=== Begin Enclosure ===

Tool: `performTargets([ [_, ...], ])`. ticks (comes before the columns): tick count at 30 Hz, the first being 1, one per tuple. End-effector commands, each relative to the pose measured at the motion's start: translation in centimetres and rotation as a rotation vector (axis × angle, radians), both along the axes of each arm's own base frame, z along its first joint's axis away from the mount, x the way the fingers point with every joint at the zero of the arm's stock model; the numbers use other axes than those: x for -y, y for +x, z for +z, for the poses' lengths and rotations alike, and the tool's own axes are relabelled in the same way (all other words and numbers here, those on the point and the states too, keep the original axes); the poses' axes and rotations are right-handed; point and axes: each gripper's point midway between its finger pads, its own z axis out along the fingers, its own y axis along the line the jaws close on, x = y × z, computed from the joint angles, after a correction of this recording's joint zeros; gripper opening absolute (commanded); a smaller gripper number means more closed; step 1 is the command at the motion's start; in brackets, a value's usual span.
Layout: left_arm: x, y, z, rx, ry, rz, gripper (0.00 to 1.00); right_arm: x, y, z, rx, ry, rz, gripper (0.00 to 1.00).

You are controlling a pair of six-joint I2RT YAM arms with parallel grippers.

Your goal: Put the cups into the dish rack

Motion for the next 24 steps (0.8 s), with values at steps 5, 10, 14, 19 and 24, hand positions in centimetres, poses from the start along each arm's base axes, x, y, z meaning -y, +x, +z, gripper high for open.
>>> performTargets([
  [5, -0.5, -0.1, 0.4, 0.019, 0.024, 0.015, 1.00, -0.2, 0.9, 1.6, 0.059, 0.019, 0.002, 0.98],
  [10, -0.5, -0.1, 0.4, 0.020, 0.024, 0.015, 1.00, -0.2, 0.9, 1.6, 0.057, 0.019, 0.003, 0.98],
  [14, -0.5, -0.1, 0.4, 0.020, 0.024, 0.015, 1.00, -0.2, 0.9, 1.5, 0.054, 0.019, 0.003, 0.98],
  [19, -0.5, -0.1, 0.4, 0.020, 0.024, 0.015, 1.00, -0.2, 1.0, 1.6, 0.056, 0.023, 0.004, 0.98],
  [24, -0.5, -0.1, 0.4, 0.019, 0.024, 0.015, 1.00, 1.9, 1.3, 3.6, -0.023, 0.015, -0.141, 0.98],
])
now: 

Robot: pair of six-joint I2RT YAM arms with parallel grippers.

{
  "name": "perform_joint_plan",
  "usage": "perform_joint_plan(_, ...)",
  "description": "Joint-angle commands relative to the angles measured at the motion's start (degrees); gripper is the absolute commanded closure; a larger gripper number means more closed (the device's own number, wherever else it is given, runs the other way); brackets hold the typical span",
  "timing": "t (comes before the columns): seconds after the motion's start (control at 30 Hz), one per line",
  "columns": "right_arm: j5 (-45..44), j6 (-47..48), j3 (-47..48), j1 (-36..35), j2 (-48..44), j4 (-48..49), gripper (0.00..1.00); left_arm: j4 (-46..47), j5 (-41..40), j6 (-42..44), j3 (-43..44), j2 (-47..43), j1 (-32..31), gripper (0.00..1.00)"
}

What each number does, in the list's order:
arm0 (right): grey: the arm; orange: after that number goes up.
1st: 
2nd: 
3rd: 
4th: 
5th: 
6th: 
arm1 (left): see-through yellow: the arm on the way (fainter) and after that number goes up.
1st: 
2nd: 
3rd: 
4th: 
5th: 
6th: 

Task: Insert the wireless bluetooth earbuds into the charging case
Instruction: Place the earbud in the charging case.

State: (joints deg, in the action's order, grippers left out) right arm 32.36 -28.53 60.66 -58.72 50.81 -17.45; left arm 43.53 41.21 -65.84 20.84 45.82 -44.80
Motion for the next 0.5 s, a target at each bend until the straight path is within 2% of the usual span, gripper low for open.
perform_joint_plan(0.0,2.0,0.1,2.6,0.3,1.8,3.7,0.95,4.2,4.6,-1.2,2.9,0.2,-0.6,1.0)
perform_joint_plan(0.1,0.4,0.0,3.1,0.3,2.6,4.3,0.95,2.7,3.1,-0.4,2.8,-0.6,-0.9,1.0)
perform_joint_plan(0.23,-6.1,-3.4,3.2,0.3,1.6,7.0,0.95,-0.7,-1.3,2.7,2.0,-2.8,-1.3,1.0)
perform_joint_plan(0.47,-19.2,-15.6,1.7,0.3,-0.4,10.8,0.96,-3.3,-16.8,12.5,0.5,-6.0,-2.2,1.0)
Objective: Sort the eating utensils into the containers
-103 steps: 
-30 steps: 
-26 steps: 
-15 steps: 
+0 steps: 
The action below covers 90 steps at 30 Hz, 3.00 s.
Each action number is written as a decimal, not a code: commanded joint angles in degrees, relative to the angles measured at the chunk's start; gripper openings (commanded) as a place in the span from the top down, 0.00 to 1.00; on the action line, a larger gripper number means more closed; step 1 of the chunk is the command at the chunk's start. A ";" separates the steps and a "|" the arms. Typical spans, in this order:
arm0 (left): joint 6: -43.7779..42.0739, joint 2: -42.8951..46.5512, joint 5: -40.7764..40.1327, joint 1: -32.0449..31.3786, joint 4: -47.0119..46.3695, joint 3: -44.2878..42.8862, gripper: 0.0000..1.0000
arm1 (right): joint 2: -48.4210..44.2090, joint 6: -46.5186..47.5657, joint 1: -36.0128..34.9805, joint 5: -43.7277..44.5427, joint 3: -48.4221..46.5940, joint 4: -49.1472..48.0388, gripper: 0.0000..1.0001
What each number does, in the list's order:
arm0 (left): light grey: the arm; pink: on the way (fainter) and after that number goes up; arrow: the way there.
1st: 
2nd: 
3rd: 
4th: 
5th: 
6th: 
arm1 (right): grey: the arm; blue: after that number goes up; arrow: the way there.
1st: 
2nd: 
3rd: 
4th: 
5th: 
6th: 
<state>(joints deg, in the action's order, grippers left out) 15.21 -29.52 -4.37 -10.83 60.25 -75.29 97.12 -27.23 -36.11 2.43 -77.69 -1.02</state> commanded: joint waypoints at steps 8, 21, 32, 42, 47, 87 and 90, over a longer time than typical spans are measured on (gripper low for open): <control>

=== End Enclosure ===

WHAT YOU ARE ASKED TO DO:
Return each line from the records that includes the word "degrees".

WRITTEN RESPONSE:
  "description": "Joint-angle commands relative to the angles measured at the motion's start (degrees); gripper is the absolute commanded closure; a larger gripper number means more closed (the device's own number, wherever else it is given, runs the other way); brackets hold the typical span",
Each action number is written as a decimal, not a code: commanded joint angles in degrees, relative to the angles measured at the chunk's start; gripper openings (commanded) as a place in the span from the top down, 0.00 to 1.00; on the action line, a larger gripper number means more closed; step 1 of the chunk is the command at the chunk's start. A ";" separates the steps and a "|" the arms. Typical spans, in this order:

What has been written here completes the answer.